* WHAT YOU NEED TO DO *
Copy word for word each line from the one that has "Give the segmentation of the black left gripper left" to the last line of the records, with no other lines.

* Records contained in a dataset *
####

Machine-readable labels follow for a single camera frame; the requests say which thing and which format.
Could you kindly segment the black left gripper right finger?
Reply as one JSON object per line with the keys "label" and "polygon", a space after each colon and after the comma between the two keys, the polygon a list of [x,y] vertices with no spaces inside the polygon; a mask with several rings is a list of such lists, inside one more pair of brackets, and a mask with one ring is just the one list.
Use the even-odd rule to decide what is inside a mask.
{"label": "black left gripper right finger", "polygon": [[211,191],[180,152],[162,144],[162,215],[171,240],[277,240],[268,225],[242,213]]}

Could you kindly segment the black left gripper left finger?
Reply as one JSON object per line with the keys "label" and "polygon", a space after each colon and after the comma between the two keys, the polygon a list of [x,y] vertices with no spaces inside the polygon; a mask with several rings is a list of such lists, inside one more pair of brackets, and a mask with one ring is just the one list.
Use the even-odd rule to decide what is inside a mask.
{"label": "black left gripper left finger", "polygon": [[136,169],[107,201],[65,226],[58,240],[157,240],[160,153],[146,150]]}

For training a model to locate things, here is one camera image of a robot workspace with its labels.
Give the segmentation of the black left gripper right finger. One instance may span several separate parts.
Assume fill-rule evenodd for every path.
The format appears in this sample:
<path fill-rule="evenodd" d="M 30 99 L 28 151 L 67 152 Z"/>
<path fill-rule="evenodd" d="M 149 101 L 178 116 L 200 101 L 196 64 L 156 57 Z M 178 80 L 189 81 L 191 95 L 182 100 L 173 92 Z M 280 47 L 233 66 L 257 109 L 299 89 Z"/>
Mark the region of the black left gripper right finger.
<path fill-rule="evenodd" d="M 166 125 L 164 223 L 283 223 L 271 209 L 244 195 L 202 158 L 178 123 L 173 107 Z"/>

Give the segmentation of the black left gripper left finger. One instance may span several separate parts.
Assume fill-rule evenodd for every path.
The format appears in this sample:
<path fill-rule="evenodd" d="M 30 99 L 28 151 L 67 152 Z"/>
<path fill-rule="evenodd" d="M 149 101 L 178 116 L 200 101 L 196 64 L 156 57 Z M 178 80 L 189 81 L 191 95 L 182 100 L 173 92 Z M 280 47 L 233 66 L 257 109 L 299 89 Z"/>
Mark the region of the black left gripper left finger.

####

* REPLY TO THE TASK *
Give the segmentation of the black left gripper left finger. One instance may span several separate parts.
Assume fill-rule evenodd for every path.
The format appears in this sample:
<path fill-rule="evenodd" d="M 30 99 L 28 151 L 67 152 Z"/>
<path fill-rule="evenodd" d="M 149 101 L 178 116 L 200 101 L 196 64 L 156 57 Z M 178 80 L 189 81 L 191 95 L 182 100 L 173 92 Z M 280 47 L 233 66 L 257 109 L 299 89 Z"/>
Mark the region of the black left gripper left finger.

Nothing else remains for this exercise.